-- Task requirements --
Copy the data that follows, exactly and completely.

-- Dataset section --
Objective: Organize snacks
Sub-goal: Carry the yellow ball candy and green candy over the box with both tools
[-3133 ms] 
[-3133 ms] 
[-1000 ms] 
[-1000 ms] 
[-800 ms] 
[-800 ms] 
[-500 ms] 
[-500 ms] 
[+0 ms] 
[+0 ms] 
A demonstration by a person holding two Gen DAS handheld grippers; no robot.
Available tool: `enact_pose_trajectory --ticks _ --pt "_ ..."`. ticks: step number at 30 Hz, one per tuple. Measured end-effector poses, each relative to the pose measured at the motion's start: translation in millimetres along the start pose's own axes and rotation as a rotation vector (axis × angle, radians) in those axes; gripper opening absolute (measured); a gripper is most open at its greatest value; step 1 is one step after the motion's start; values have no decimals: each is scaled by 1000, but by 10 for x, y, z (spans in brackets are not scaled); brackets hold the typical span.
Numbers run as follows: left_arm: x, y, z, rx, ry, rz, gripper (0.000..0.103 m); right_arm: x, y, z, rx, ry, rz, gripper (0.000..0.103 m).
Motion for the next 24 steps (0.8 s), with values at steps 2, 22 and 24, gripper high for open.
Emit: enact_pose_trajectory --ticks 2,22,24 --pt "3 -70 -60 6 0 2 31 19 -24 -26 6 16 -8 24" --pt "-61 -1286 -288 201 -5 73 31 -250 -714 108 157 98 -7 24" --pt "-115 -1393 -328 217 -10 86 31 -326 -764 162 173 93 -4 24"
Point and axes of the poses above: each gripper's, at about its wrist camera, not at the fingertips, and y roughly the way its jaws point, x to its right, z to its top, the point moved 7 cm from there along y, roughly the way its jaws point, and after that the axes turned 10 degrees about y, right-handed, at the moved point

-- Exercise response --
Objective: Organize snacks
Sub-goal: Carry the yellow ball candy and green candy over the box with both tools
[-3133 ms] 
[-3133 ms] 
[-1000 ms] 
[-1000 ms] 
[-800 ms] 
[-800 ms] 
[-500 ms] 
[-500 ms] 
[+0 ms] 
[+0 ms] 
A demonstration by a person holding two Gen DAS handheld grippers; no robot.
Available tool: `enact_pose_trajectory --ticks _ --pt "_ ..."`. ticks: step number at 30 Hz, one per tuple. Measured end-effector poses, each relative to the pose measured at the motion's start: translation in millimetres along the start pose's own axes and rotation as a rotation vector (axis × angle, radians) in those axes; gripper opening absolute (measured); a gripper is most open at its greatest value; step 1 is one step after the motion's start; values have no decimals: each is scaled by 1000, but by 10 for x, y, z (spans in brackets are not scaled); brackets hold the typical span.
Numbers run as follows: left_arm: x, y, z, rx, ry, rz, gripper (0.000..0.103 m); right_arm: x, y, z, rx, ry, rz, gripper (0.000..0.103 m).
Motion for the next 24 steps (0.8 s), with values at steps 2, 22 and 24, gripper high for open.
Emit: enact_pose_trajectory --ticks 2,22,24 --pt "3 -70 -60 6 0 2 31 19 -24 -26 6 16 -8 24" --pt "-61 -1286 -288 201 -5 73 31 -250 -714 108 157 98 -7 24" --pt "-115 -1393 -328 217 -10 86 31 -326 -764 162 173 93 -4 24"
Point and axes of the poses above: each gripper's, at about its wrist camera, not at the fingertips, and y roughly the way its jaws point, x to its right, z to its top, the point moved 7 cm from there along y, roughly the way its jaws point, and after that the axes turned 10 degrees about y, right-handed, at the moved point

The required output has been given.